И наконец, 6 ноября сообщение: «…Я скоро выезжаю, но несколько времени останусь в Москве, по делам. Женка, женка! я езжу по большим дорогам, живу по три месяца в степной глуши, останавливаюсь в пакостной Москве, которую ненавижу, — для чего? Для тебя, женка, чтоб ты была спокойна и блистала себе на здоровье, как прилично в твои лета и с твоею красотою… Я привезу тебе стишков много, но не разглашай этого, а то альманашники заедят меня. Целую Машку, Сашку и тебя, благословляю тебя, Сашку и Машку, целую Машку и так далее до семи раз…»

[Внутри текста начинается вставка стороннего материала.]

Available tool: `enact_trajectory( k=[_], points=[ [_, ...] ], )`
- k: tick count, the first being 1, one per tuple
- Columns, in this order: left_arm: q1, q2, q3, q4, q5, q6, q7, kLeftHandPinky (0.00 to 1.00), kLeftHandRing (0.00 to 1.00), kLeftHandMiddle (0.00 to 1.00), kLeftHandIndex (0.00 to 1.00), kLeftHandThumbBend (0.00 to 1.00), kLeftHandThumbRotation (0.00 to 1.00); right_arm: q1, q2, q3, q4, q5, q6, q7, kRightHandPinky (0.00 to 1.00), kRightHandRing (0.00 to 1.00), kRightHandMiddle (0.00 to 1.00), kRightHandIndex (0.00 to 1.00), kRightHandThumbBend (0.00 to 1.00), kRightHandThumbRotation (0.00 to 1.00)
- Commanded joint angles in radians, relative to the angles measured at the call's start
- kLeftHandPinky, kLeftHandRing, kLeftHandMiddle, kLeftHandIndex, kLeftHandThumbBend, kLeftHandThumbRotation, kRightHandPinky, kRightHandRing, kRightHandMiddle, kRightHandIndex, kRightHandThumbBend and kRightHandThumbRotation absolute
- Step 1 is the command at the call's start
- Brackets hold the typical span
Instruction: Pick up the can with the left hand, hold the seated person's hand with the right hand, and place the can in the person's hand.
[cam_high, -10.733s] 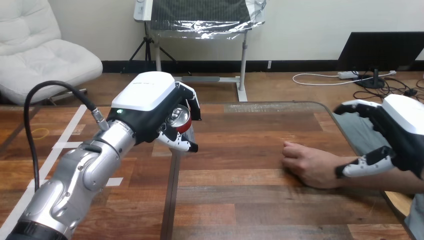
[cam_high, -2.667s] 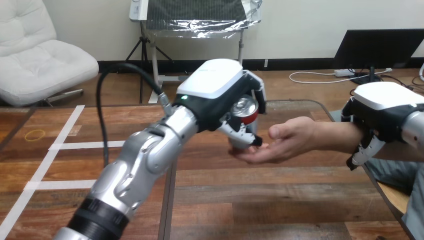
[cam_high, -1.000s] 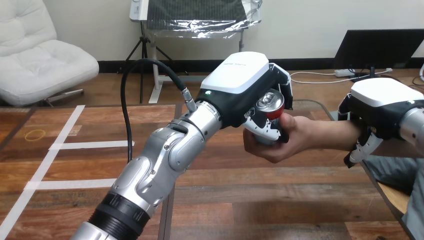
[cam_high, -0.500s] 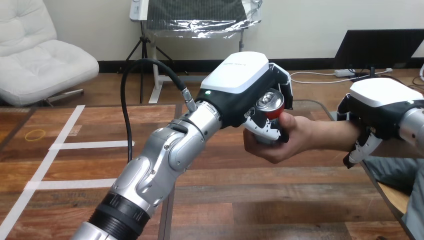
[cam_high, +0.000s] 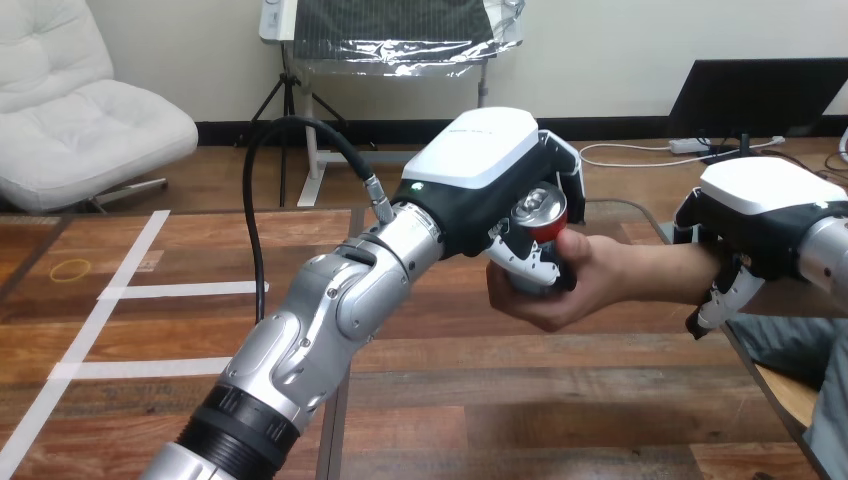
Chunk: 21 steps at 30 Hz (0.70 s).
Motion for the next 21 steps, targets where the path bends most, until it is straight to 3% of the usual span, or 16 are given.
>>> enact_trajectory(
  k=[1,4,10,21],
  points=[
    [-0.058,0.038,-0.025,-0.003,0.024,0.037,-0.076,0.35,0.41,0.48,0.49,0.66,0.0,-0.05,-0.056,-0.036,-0.052,-0.033,0.021,0.018,0.47,0.59,0.66,0.64,0.78,0.0],
    [-0.07,0.056,-0.03,-0.01,0.023,0.044,-0.137,0.4,0.47,0.53,0.55,0.65,0.0,-0.049,-0.062,-0.033,-0.053,-0.045,0.006,0.024,0.54,0.66,0.72,0.69,0.79,0.0],
    [-0.08,0.078,-0.034,-0.016,0.03,0.04,-0.192,0.48,0.57,0.62,0.65,0.69,0.03,-0.052,-0.064,-0.032,-0.057,-0.063,0.008,0.055,0.65,0.76,0.8,0.78,0.81,0.0],
    [-0.094,0.133,-0.025,0.0,-0.003,-0.027,-0.257,0.56,0.68,0.72,0.77,0.74,0.1,-0.054,-0.064,-0.043,-0.063,-0.069,0.023,0.105,0.81,0.87,0.88,0.86,0.83,0.02]
  ],
)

Кокетство, которое в словаре Даля определяется как «строить глазки, жеманничать, рисоваться», и тот «милый аристократический тон», который Пушкин признавал за женой, несовместимы: или одно, или другое… Обвинение в «бездушном кокетстве», выдвинутое против Натали бытописателями поэта, надуманны и не имеют под собой никаких реальных оснований. Пушкин и на минуту не мог себе представить, что его жена может в самом деле «искокетничаться».
Натали прекрасно знала цену свету и тем мимолетным отношениям, которые завязываются по обязанности, а не по склонности сердца, — это касалось и поклонников, и просто общих знакомых. Вот, например, строки из ее письма к брату, который все еще надеялся на взаимность графини Чернышовой и просил Натали посодействовать ему в сватовстве: «Ты меня спрашиваешь, дорогой Дмитрий, как идут твои дела. Я не знаю, право, что тебе сказать; мы ограничились с графиней Пален (сестрой Надежды Чернышовой. — Н. Г.) двумя визитами и с тех пор встречаемся только иногда в свете, но большой близости между нами еще не установилось. Мы не в деревне, чтобы это так легко делалось; тесная дружба редко возникает в большом городе, где каждый вращается в своем кругу общества, а главное — имеет слишком много развлечений и глупых светских обязанностей, чтобы хватало времени на требовательность дружбы…» (12 ноября 1833 г.).
Друзья Пушкина вспоминали, что, когда он возвращался в Петербург и останавливался в Москве, почти никто его не видел. Он нигде не появлялся, потому что имел трехмесячную бороду, которую дворянам было запрещено отращивать, но ему непременно хотелось показаться бородатым жене. Приехав же домой, он не застал Натали дома. «Она была на бале у Карамзиных. Ему хотелось видеть ее возможно скорее и своим неожиданным появлением сделать ей сюрприз. Он едет к квартире Карамзиных, отыскивает карету Натальи Николаевны, садится в нее и посылает лакея сказать жене, чтобы она ехала домой по очень важному делу, но наказал отнюдь не сообщать ей, что он в карете. Посланный возвратился и доложил, что Наталья Николаевна приказала сказать, что она танцует мазурку с князем Вяземским. Пушкин посылает лакея во второй раз сказать, чтобы она ехала домой безотлагательно. Наталья Николаевна вошла в карету и прямо попала в объятия мужа. Поэт об этом факте писал нам („Дома нашел я все в порядке. Жена была на бале, я за нею поехал — и увез к себе, как улан уездную барышню с именин городничихи“) и, помню, с восторгом упоминал, как его жена была авантажна в этот вечер в своем роскошном розовом платье…» (Нащокин). Известно, что подобные «увозы» были не единичны. Как писала одна дама, «в числе поклонников моей бабушки М. Р. Кикиной были мечтательный князь Одоевский, адмирал Дюгамель и А. С. Пушкин, к которому не особенно благоволила бабушка за его безосновательную ревность к очаровательной жене Η. Н., принужденной иногда среди фигуры lancier покидать бал по капризу мужа».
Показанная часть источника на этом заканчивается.